I noticed it, what at first appeared to be a matted, wadded up piece of spider web, as I started down the back steps. It was hanging from the dryer vent moving just slightly in the breeze. As I reached to pull it away I realized that it was a fragment of leaf attached to a thin twig attached to a larger twig stuffed inside the vent, not just dangling on the edge.
    I cocked my head for a better look and saw that the vent was completely filled with twigs. It was, in fact, a nest and as I gently scooped it out all I could see was the six loads of clothes I’d dried over the last few days and the conflagration that could have been Sandhill had the nest caught fire.
    The nest was about the size of a saucer and only about an inch deep at its center. The outer twigs fell away in my hands with a small poof of dust. Nestled in the hollow at the bottom were four tiny eggs. Tiny like a jelly bean. Tiny like a peanut. Tiny like a pearly button on a baby’s christening gown.

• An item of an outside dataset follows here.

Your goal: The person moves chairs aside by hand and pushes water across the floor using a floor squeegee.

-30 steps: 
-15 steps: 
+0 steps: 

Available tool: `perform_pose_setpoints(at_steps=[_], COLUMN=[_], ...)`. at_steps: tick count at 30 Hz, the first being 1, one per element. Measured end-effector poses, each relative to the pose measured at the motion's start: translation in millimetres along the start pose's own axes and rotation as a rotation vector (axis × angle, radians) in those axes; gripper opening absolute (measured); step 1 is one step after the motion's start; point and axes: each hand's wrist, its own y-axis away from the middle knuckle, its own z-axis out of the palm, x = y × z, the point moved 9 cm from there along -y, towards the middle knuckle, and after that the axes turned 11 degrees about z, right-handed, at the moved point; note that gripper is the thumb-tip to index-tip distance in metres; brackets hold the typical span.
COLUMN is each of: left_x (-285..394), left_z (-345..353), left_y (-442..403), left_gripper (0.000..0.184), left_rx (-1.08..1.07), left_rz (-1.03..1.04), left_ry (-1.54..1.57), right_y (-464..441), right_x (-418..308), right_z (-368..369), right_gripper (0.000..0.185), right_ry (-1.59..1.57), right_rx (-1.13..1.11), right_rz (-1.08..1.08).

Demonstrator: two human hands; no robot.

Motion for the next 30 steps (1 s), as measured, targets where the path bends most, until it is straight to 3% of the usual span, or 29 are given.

    Having touched the nest and contaminated it with my humanness, I knew — according to all the nature lore I’d learned as a child and which, admittedly, may or may not be true — that the mother bird, wherever she was, would now abandon the babies-in-process. What was probably closer to scientific actuality is that the eggs were old and the embryos inside were long dead.
    Months ago, in spring, I had sat on the deck and watched a little bird, a Carolina wren, dart in and out of the dryer vent. From a distance I’d not seen that she’d been carrying bits and pieces of nest to her new place of abode. I’d thought she was just engaging in the avian version of a real estate showing when what she was really doing was moving in. The mortgage had been signed, the electricity turned on, the change-of-address cards mailed.

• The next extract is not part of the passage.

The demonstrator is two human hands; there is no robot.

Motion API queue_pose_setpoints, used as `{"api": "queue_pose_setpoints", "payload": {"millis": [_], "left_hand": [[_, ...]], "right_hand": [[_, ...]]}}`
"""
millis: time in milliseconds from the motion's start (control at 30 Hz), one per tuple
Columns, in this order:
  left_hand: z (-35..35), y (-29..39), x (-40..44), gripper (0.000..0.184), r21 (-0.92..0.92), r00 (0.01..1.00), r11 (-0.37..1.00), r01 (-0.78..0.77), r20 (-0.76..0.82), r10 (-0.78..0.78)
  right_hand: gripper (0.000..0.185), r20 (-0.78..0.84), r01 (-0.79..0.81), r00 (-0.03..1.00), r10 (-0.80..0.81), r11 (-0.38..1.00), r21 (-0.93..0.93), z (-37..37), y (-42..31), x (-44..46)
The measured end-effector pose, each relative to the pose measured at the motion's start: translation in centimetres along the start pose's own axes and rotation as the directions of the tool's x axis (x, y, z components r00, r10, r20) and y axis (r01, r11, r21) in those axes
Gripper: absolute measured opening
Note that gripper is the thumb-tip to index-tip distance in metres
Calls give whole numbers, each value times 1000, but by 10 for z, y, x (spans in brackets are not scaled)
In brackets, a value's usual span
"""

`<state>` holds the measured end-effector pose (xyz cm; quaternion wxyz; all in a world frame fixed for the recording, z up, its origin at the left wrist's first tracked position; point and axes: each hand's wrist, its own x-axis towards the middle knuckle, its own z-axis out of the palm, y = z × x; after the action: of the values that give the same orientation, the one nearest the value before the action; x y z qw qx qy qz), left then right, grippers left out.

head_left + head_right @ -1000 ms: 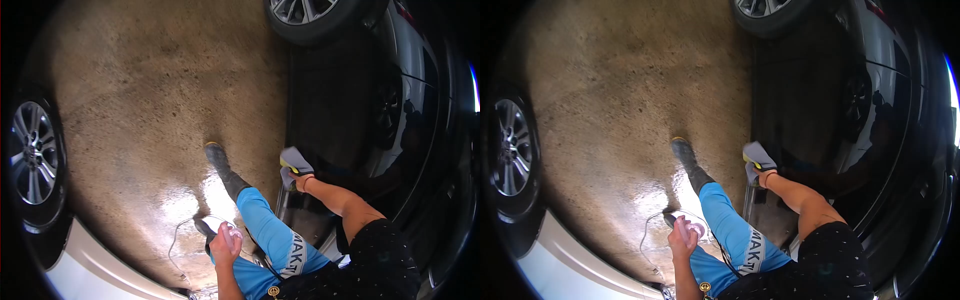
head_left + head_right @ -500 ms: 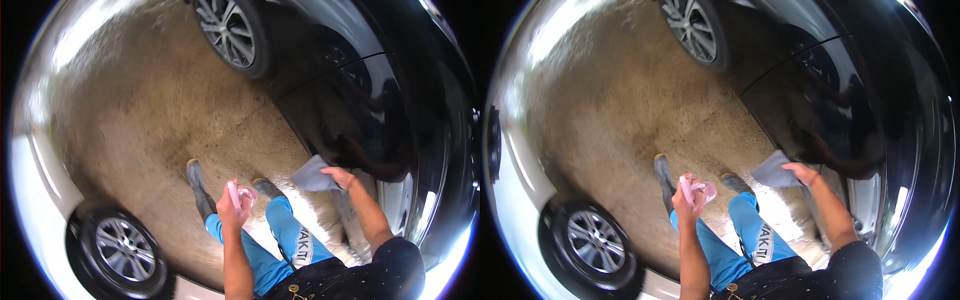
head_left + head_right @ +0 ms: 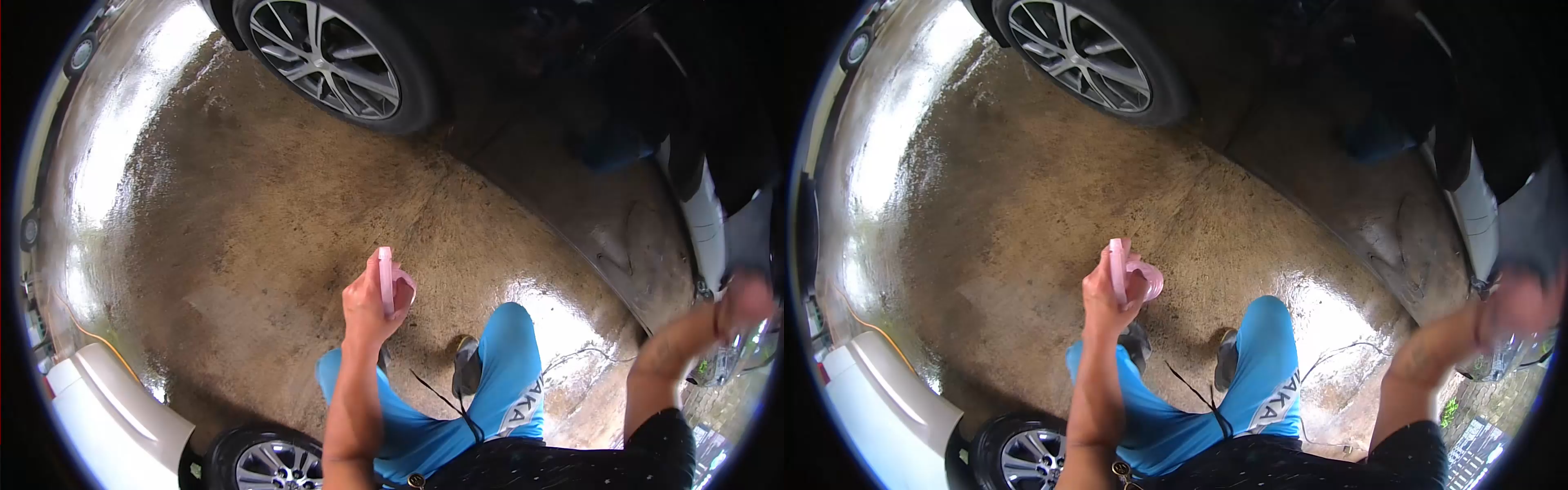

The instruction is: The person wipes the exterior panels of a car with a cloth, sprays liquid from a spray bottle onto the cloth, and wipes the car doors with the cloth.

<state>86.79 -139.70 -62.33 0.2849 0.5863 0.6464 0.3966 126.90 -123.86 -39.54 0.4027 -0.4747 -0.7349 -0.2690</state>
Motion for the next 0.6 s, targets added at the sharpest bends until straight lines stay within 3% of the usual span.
{"api": "queue_pose_setpoints", "payload": {"millis": [100, 200, 233, 267, 333, 367, 400, 433, 467, 567, 600], "left_hand": [[0, 1, -4, 58, 57, 996, 996, -73, 48, 70], [-3, 3, -16, 58, 113, 969, 973, -200, 167, 180], [-3, 6, -24, 58, 73, 963, 974, -215, 180, 199], [-2, 8, -28, 57, 37, 959, 971, -237, 172, 227], [-5, 15, -39, 57, 33, 953, 968, -250, 182, 240], [-8, 22, -46, 57, 33, 944, 960, -278, 194, 266], [-11, 28, -51, 55, 55, 943, 956, -287, 192, 271], [-13, 32, -56, 55, 59, 941, 952, -300, 180, 286], [-13, 36, -62, 54, 77, 946, 956, -282, 188, 263], [-8, 45, -80, 50, 113, 965, 970, -214, 176, 193], [-6, 48, -85, 49, 153, 971, 969, -194, 173, 167]], "right_hand": [[54, 159, 371, 911, -380, 925, 83, 145, -67, -26], [58, 343, 529, 792, -505, 848, 30, 265, -90, -123], [59, 483, 632, 718, -501, 761, -150, 300, -88, -183], [54, 618, 363, 718, -319, 930, 58, 324, -89, -217], [44, 816, -7, 568, -106, 991, 134, 343, -99, -257], [38, 714, 464, 578, -394, 879, 110, 339, -98, -258], [33, 546, 802, 533, -646, 591, -86, 333, -100, -257], [33, 536, 804, 540, -649, 586, -101, 334, -99, -250], [35, 605, 459, 681, -413, 884, 86, 321, -113, -225], [53, 344, 444, 792, -505, 862, 243, 332, -90, -228], [56, 580, -297, 798, -164, 729, 616, 336, -97, -228]]}}
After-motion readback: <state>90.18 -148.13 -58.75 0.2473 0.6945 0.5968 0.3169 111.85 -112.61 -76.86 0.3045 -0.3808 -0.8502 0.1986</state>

    Too bad she hadn’t talked to the neighbors. I could have told her that central heat, in this case, wasn’t such a good idea. That the need for incubation aside, too much of a good thing can be deadly. That there is more to safety than isolation and darkness.
    Nestled in my cupped hands, what had been a perfect home — if only for a moment — was now nothing more than a bunch of tender twigs gone brittle in the lingering heat of a lingering summer. The chocolate brown of new shoots had faded to the dull gray of lint. The sap that had made them flexible had dried up like a creek bed in drought.

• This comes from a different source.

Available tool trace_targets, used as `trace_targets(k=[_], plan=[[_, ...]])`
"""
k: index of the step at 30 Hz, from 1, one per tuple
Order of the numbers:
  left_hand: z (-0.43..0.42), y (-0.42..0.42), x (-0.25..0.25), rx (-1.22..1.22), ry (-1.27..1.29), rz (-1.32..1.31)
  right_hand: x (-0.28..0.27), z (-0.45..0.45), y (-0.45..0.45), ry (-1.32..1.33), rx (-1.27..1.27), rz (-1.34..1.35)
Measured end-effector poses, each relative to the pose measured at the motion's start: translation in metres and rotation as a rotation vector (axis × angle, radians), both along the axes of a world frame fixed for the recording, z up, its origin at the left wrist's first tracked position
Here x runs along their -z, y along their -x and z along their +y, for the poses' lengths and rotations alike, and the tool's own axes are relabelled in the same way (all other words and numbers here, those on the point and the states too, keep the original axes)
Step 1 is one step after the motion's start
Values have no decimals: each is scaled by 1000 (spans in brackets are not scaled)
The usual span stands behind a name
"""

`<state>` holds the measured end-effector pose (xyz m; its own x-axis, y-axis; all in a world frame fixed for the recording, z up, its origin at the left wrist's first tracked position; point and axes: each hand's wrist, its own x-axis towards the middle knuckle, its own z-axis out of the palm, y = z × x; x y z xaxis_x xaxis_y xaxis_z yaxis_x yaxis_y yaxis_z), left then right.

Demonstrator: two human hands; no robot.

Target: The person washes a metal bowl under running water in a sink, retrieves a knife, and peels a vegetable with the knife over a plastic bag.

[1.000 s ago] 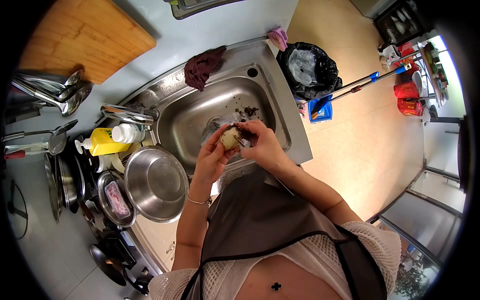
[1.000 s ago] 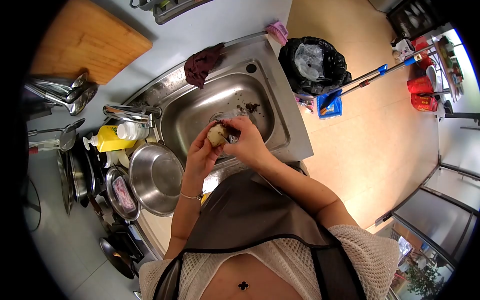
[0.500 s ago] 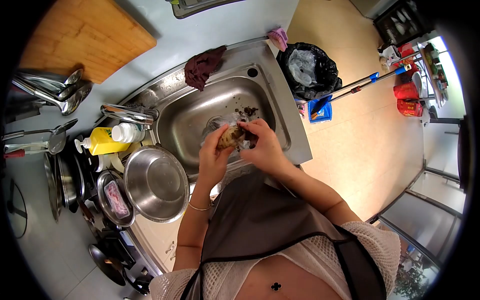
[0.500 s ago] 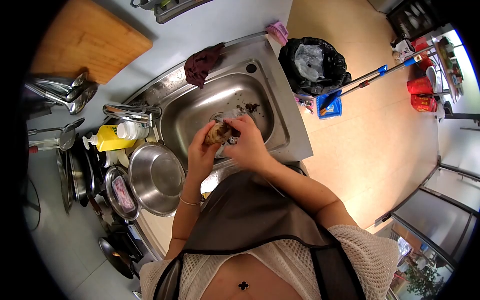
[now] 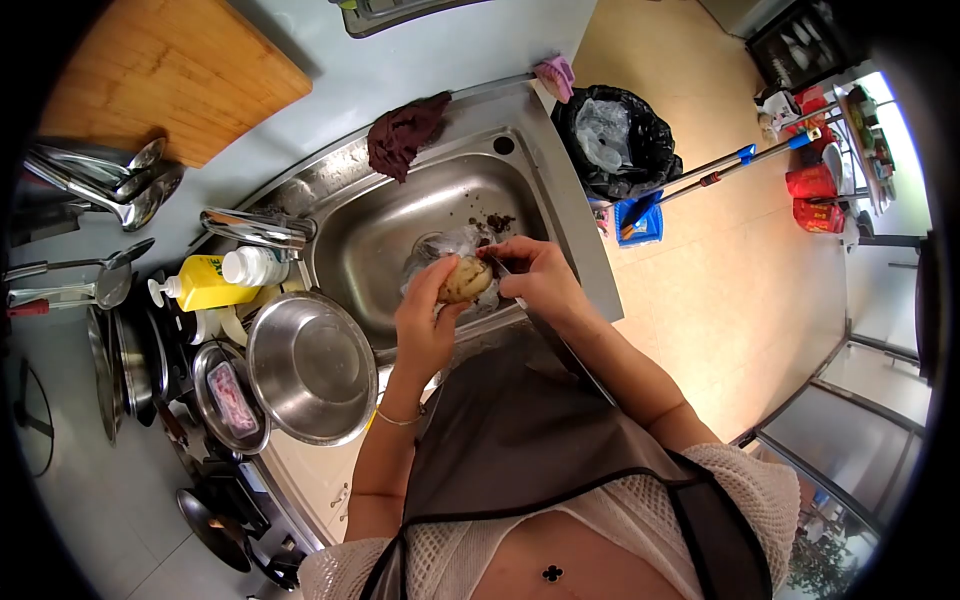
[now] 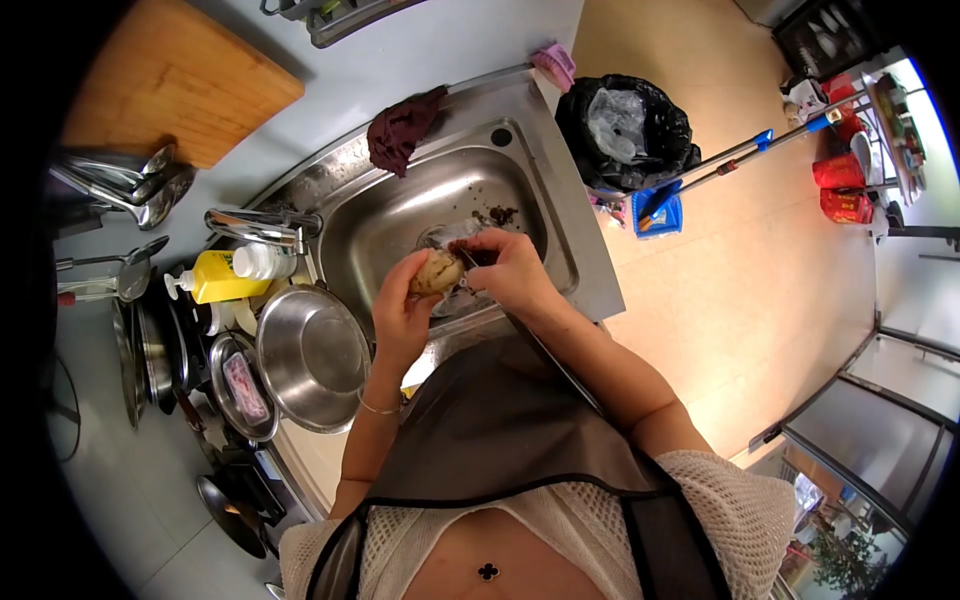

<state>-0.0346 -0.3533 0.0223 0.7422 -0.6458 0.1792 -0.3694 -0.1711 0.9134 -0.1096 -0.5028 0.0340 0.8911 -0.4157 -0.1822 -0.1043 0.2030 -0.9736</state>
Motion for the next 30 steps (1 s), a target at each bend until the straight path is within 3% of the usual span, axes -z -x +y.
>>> trace_targets(k=[2,4,6,8,9,11,13,20,22,24,28,30], plan=[[-2,2,-2,5,-8,-34,-3,-4,1,-210,-55,104],[-5,3,-2,-31,-31,-89,-2,8,1,-157,-26,87],[-7,4,-1,-63,-52,-144,1,25,-2,165,160,-74],[-7,4,1,-56,-35,-180,0,26,0,190,189,-39],[-5,3,3,-59,-35,-183,2,18,1,53,93,-30],[-1,3,9,-12,225,167,5,2,2,-85,-6,-19],[1,2,12,19,260,191,1,-13,2,-356,-169,157],[1,-2,19,118,375,274,-15,9,3,-303,31,53],[1,-5,24,170,443,382,-7,-1,4,-68,-100,14],[7,-6,18,232,482,516,-14,-4,5,-272,-107,136],[29,-7,-5,121,320,588,-5,-7,-4,-316,-134,174],[63,-13,-15,-129,316,337,8,-15,-7,-281,-90,209]])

    I stood there staring for a few minutes. Eggs. Usually symbols of new life and beginnings, these four round balls of calcium carbonate contradicted all the myths and fairy tales and traditions. Instead, they had become a metaphor for the result of ignorance, haste, inattention. They had gone from being cradles to coffins.
    And as is always the case when I stop to consider the world revolving around me and the fact that it doesn’t really revolve around me, I realized how like that little Carolina wren we all are. We make choices based on limited information and later find ourselves stunned by the unavoidable results of those choices. We elevate comfort over safety and safety over breadth of experience and breadth of experience over loyalty and never even realize that its not elevation we’re reaching at all — that this life is not a staircase moving us ever higher, but a Ferris wheel looping us up and down in a never-ending circle.
    Something of great importance demanded my attention at that moment, so I laid the nest on the floor of the carport and went inside. That was two days ago. Since then I’ve been leaving home early, getting home late, suffering with the red eyes and runny nose and hacking cough of allergies and, in general, not paying much attention to anything other than myself.
    I have no idea if the nest is still there, if the mother is aware of her dispossession, if the eggs have been desecrated by some night-moving animal. I should know. But I don’t.
    And that, I have to admit, is as much a metaphor as anything else.